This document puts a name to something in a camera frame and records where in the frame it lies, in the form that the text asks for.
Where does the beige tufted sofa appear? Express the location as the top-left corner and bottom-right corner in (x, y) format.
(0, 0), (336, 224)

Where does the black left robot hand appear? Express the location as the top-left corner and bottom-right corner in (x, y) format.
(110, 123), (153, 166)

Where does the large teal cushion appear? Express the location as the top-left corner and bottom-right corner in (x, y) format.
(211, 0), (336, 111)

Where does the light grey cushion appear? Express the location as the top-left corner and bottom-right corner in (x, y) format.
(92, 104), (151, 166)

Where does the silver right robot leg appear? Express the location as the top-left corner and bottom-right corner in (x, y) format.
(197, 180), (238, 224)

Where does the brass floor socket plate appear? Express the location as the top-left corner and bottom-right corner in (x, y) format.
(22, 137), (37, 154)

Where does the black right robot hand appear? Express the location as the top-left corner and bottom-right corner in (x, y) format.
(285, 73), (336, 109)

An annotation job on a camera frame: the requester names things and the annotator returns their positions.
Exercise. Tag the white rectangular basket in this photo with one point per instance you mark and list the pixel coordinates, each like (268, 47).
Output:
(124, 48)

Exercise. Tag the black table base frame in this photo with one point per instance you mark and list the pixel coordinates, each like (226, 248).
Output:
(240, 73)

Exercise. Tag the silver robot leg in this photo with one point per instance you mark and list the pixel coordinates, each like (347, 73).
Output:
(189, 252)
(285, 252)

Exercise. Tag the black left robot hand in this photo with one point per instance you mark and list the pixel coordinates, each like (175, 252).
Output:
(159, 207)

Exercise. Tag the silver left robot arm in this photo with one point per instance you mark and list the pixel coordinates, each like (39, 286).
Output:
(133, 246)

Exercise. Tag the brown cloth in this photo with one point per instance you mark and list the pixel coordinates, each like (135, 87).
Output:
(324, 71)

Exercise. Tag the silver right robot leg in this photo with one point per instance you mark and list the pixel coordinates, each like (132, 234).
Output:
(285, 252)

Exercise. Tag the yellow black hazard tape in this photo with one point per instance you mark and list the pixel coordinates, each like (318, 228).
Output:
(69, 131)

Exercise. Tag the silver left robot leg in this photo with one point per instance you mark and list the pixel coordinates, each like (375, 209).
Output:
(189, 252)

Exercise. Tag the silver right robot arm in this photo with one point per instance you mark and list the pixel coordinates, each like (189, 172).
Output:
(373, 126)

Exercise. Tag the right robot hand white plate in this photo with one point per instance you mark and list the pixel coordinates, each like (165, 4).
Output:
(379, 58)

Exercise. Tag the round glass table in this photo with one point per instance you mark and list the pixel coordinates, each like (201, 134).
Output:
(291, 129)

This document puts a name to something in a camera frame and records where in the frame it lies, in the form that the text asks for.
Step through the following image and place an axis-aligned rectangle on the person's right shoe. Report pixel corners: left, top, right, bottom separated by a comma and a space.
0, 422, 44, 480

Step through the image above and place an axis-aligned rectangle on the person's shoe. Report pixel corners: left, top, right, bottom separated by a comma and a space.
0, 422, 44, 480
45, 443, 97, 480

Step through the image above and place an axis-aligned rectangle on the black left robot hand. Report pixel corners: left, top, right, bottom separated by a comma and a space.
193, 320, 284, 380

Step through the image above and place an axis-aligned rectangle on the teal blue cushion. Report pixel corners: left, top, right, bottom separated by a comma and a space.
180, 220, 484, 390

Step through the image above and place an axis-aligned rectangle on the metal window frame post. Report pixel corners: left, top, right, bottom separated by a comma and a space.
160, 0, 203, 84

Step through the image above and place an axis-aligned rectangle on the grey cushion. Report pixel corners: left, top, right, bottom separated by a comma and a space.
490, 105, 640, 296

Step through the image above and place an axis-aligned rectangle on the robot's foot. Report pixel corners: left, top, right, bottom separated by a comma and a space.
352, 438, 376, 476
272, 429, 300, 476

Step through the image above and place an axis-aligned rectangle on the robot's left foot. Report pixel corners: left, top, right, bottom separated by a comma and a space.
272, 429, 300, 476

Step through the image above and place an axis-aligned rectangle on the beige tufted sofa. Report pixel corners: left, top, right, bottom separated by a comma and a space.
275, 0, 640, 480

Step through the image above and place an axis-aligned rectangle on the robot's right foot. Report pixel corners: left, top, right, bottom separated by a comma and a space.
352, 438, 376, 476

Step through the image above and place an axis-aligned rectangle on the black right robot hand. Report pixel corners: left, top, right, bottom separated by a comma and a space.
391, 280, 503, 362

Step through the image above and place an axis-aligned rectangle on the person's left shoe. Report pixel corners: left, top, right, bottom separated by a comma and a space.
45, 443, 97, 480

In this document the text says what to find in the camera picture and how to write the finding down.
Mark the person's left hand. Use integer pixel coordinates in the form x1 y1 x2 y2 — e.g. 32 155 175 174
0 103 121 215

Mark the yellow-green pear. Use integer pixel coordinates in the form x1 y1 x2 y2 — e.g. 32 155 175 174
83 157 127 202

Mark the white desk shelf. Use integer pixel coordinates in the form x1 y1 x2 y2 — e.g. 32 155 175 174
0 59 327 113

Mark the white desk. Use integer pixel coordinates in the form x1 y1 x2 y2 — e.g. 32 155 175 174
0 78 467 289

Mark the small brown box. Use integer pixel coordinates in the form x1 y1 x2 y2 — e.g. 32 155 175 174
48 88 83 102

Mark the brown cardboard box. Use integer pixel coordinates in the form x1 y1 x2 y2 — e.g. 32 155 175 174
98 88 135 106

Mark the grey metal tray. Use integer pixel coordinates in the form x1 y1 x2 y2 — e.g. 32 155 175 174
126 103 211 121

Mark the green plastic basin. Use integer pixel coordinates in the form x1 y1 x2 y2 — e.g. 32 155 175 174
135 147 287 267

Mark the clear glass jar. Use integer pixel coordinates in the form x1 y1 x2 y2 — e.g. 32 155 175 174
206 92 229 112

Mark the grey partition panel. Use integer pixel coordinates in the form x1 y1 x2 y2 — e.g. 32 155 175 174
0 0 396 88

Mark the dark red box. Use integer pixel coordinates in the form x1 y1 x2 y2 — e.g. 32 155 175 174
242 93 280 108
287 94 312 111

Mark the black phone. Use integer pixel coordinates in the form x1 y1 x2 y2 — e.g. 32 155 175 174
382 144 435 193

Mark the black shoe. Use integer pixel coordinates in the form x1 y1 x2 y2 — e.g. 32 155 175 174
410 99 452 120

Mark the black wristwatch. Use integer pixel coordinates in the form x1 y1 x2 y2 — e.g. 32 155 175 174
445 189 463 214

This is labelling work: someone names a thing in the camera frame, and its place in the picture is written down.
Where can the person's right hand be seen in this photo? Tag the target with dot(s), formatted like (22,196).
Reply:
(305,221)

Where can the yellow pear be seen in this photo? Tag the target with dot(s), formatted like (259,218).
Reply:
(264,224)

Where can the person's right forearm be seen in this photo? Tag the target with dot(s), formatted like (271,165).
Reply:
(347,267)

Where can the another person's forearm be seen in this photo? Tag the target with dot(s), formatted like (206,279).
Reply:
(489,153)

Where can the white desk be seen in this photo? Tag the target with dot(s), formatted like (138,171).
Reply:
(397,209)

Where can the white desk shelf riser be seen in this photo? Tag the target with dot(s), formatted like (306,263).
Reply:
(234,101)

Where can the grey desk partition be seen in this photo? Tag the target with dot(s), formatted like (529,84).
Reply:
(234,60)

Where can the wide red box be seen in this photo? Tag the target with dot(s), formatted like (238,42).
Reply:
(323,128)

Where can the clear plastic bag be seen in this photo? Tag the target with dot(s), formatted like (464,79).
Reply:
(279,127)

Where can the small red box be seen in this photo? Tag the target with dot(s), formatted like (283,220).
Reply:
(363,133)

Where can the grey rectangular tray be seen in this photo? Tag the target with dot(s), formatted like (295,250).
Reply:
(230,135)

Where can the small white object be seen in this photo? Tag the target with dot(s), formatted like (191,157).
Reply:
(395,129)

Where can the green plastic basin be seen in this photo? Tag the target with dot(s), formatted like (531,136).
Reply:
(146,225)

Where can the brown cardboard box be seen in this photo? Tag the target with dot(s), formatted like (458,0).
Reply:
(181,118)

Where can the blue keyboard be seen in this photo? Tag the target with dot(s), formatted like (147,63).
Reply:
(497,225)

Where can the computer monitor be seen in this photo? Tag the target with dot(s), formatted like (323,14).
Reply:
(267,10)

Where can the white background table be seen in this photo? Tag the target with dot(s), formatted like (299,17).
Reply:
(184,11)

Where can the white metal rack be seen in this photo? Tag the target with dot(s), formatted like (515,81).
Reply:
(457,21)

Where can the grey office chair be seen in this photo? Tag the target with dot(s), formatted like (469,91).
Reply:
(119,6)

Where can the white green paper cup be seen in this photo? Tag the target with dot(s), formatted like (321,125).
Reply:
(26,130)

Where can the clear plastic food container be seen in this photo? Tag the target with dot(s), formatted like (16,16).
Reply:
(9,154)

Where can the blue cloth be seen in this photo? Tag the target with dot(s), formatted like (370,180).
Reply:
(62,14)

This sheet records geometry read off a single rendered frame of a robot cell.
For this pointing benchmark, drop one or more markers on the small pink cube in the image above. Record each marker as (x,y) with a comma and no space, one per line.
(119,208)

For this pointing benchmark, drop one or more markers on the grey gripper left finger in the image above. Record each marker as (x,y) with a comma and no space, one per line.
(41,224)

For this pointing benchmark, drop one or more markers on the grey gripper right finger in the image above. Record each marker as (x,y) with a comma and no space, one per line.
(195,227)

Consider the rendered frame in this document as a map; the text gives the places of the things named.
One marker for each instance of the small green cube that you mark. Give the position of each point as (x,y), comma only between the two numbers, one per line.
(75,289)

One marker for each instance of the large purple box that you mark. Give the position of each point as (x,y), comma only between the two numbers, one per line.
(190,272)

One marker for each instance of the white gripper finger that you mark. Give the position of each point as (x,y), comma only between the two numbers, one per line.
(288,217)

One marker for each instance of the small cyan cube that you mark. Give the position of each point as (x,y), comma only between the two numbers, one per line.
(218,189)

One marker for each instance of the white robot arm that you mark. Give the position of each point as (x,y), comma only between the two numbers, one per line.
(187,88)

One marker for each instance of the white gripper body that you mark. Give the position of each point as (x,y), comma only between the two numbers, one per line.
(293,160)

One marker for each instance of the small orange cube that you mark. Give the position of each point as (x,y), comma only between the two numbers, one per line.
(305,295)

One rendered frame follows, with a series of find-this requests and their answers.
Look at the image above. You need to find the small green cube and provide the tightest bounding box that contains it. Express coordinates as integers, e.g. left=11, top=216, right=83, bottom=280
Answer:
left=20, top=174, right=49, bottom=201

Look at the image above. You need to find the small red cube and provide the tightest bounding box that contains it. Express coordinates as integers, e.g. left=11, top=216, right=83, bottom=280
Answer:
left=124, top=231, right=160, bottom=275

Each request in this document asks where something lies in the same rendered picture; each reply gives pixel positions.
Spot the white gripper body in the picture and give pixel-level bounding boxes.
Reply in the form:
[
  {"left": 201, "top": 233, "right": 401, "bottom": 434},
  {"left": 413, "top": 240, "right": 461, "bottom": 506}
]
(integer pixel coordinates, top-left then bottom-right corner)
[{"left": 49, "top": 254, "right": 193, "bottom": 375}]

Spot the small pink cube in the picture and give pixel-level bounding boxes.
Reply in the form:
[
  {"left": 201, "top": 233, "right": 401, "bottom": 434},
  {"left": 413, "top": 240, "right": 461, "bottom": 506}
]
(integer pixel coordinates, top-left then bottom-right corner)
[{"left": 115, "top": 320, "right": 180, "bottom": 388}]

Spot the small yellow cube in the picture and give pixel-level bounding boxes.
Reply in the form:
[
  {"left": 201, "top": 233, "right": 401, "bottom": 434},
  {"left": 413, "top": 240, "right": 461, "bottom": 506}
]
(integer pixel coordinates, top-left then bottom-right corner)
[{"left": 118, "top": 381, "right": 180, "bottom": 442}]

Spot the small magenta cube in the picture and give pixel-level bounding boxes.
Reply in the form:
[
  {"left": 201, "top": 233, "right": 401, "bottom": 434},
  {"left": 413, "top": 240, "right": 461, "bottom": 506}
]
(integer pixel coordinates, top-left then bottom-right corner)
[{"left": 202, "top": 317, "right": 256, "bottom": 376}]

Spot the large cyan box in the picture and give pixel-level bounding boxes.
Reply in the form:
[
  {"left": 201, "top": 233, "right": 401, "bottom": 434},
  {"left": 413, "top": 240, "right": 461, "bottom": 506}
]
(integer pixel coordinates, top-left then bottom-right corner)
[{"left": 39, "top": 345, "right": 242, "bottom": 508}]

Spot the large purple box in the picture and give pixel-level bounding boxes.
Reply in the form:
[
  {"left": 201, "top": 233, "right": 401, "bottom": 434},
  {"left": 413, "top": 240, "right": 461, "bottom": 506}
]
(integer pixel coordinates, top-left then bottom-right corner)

______________________________

_YOUR OBJECTIVE_
Copy each line from the records above that includes the string "provide".

_REPLY TO THE TASK_
Look at the image above. You need to find the small green cube and provide the tightest bounding box that contains it. Express coordinates as integers, e.g. left=11, top=216, right=83, bottom=280
Look at the image above. You need to find the small red cube and provide the tightest bounding box that contains it. Express coordinates as integers, e.g. left=11, top=216, right=83, bottom=280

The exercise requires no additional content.